Depends on the beans, some take longer and more prep than others.
Okay. I'm shooting for a week of soaking this time. I added some garlic salt to the water and I'm leaving them in the fridge. Hopefully that will prevent anything trying to grow in the water.
Maybe I use normie beans or something, but I've never had to soak for more than about 30 hours. I think even with salt, your beans are going to get sour. I don't refrigerate soaking beans though, so I don't really know what effect that will have (aside from slow down the soak obviously) but I think it depends a lot on what kind of microbes live where you're at. At least where I'm at, it's easy to tell. Once the top of the water starts to have a foam of protein, then it's time to freeze or use the beans or else they'll be sour.

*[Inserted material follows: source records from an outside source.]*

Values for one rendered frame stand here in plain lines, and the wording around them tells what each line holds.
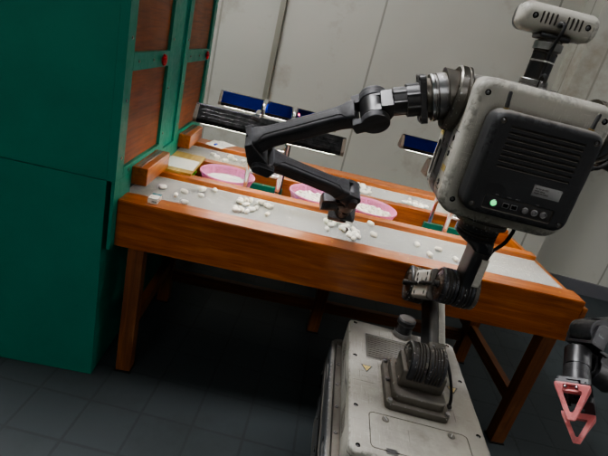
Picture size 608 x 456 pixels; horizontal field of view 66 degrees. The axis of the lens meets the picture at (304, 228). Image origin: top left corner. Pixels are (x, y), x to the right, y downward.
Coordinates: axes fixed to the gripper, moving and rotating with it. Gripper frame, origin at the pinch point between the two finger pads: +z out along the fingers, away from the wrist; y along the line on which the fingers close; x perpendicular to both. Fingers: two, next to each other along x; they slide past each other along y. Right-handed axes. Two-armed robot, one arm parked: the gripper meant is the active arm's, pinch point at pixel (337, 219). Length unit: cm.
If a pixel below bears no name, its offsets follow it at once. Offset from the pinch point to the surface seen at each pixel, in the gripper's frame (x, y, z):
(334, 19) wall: -198, 9, 105
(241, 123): -29, 45, -5
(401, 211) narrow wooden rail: -32, -41, 50
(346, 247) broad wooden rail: 12.8, -4.5, -6.6
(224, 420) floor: 82, 26, 30
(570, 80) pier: -168, -159, 74
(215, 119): -28, 55, -5
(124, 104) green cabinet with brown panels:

Speaking of, one thing you can try is to freeze it after soaking, which breaks the cells apart. Personally I tend not to find it necessary, but my grandmother* insisted it was the key to good beans. I find the cook time to be the most important.
When I do it, I bring the beans to boil for 20 minutes or however long it turns out to be, but that kind of ballpark, and then set them on a high simmer for the rest of the afternoon. This works if you're cooking them straight up (although I've never tried without at least some salt and garlic) or if they're already in something like chili.
Since types have been brought up, I'll discuss that as well, although it's hard to do it entirely in In English, because in English beans are just beans. In Spanish I use frijoles and habichuellas, which are small flavorful beans and medium sized ones with more of a starchy texture. I can verify that it works okay with alubias (the big white ones that make you fart) but I don't use them since they're not my preference. I don't know about porotos (big colored ones with more tooth).
As for some of the specific cultivars that I have in my pantry right now, I can only find an English name for kidney beans and navy beans. Other than that I'm only getting translations like "black bean" and "small red bean" which is maybe not so helpful.
Anyway, I've never had difficulty making beans of any kind so I don't know that this is the issue to begin with. But I'm also not tasting your beans so who knows what's going on.
*not the sort of grandmother who has been perfecting her technique for half a century though, don't assume the near-divine culinary expertise that some people attribute to that age class.